From   Maarten buis <[email protected]>
To   [email protected]
Subject   RE: st: Confidence Interval for Proportion
Date   Tue, 11 Mar 2008 22:01:52 +0000 (GMT)

Martin may have a point, though I am not sure: I have always taught
that the reason we compare the test-static to the t-distribution and
not the Gaussian distribution is that we have additional uncertainty
due to the fact that we not only estimate the mean but also the
standard devation (to get to the standard error). In case of a
proportion we know that the standard deviation is a deterministic
function of the mean, so why should we compare the test-statistic to
the t-distribution instead of the Gaussian distribution? 

-- Maarten

--- Martin Weiss <[email protected]> wrote:

> Jeff,
> 
> thanks for the reply, but am I still missing something here? I did
> experiment with the " r(N)-1", but discarded the possibility as it
> did not
> provide the correct lower and upper bound... Indeed,
> 
> ************************
> sysuse auto, clear
> proportion rep78
> matrix define A=e(b)
> count if rep78!=.
> *Std error
> local stderr= sqrt(A[1,1]*(1-A[1,1])/`=`r(N)'-1')
> *Upper/Lower Bound for proportion of "1"
> di A[1,1]+invnormal(1-0.05/2)*`stderr'
> di A[1,1]-invnormal(1-0.05/2)*`stderr'
> ************************
> 
> still gives the wrong numbers. Have you told us the whole story?
> 
> Martin Weiss
> _________________________________________________________________
> 
> Diplom-Kaufmann Martin Weiss
> Mohlstrasse 36
> Room 415
> 72074 Tuebingen
> Germany
> 
> Fon: 0049-7071-2978184
> 
> Home: http://www.wiwi.uni-tuebingen.de/cms/index.php?id=1130
> 
> Publications: http://www.wiwi.uni-tuebingen.de/cms/index.php?id=1131
> 
> SSRN: http://papers.ssrn.com/sol3/cf_dev/AbsByAuth.cfm?per_id=669945
> 
> 
> -----Original Message-----
> From: [email protected]
> [mailto:[email protected]] On Behalf Of Jeff
> Pitblado,
> StataCorp LP
> Sent: Tuesday, March 11, 2008 7:08 PM
> To: [email protected]
> Subject: Re: st: Confidence Interval for Proportion
> 
> Martin Weiss <[email protected]> is using the
> -proportion-
> command
> and has a question about how standard errors are computed:
> 
> > Dear Statalisters,
> > 
> > try this in Stata:
> > 
> > ************************
> > sysuse auto, clear
> > proportion rep78
> > matrix define A=e(b)
> > matrix define B=e(V)
> > count if rep78!=.
> > *Upper/Lower Bound for proportion of "1"
> > di A[1,1]+invnormal(1-0.05/2)*sqrt(A[1,1]*(1-A[1,1])/`r(N)')
> > di A[1,1]-invnormal(1-0.05/2)*sqrt(A[1,1]*(1-A[1,1])/`r(N)')
> > *Standard Error for "1"
> > *Mistake obviously there...
> > di sqrt(A[1,1]*(1-A[1,1])/`r(N)')
> > ************************
> > 
> > Then let me know: why do I not hit the correct CI for the
> proportion of
> "1"
> > in the repair record?

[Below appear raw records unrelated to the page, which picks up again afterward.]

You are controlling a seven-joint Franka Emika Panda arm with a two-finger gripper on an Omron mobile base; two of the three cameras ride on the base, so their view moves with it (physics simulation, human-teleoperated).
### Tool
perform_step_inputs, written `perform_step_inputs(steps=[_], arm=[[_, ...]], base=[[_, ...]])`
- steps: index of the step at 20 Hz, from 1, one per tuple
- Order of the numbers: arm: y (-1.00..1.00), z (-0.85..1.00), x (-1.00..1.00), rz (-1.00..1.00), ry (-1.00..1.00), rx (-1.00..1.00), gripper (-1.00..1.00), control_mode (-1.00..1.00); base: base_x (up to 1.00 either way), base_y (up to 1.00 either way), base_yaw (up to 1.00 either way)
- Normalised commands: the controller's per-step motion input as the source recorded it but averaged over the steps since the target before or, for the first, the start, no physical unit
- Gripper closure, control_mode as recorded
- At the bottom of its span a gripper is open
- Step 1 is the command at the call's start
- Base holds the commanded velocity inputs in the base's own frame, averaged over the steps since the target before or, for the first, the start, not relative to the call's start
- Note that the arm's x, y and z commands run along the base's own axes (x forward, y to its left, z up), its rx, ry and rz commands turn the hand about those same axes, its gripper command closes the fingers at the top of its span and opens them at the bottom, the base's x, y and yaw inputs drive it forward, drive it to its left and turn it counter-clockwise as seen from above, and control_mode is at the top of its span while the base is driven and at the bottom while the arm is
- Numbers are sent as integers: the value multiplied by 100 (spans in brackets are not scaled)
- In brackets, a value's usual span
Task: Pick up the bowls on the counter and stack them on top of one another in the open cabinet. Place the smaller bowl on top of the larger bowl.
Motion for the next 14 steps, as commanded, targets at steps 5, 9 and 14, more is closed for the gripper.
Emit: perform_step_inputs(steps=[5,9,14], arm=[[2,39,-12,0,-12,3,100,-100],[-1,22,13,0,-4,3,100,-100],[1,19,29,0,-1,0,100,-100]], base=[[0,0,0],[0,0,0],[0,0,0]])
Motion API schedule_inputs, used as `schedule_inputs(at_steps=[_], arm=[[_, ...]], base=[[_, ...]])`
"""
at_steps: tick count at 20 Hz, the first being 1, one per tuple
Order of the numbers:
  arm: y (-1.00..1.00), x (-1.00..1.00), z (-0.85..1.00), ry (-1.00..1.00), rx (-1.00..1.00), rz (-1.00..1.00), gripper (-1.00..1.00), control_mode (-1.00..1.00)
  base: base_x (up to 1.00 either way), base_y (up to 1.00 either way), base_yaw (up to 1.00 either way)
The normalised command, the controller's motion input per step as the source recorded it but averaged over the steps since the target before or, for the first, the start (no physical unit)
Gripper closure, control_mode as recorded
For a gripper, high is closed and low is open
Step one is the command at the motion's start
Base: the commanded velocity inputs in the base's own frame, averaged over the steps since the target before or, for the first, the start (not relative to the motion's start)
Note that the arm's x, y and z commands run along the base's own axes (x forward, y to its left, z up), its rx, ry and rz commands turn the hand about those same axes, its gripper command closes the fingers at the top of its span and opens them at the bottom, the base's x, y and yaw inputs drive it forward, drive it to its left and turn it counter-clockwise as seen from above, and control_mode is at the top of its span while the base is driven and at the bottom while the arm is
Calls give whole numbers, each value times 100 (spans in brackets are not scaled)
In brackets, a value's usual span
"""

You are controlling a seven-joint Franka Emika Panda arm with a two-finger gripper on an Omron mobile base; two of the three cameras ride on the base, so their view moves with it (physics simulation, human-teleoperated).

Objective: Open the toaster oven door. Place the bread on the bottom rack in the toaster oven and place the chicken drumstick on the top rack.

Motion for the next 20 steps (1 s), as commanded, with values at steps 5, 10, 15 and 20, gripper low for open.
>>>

Something`s wrong with the standard error, I
> do not
> > know what, though...
> 
> Using Martin's example Stata code, -proportion- effectively computes
> the
> standard error via
> 
> 	sqrt(A[1,1]*(1-A[1,1])/(r(N)-1))
> 
> This is explained (rather tersely, I'll admit) in the 'Methods and
> Formulas'
> section of -[R] proportion-.
> 
> 	"Proportions are means of indicator variables; see -[R] mean-."
> 
> From the 'Methods and Formulas' section of -[R] mean-, the variance
> is
> calculated as
> 
> 	V(ybar) = (1/(N*(N-1))) Sum_{j=1}^N (y_j - ybar)^2
> 
> If the y_j are observations of an indicator variable, this is
> algebraically
> equivalent to
> 
> 	V(ybar) = ybar(1-ybar)/(N-1)
> 
> --Jeff
> [email protected]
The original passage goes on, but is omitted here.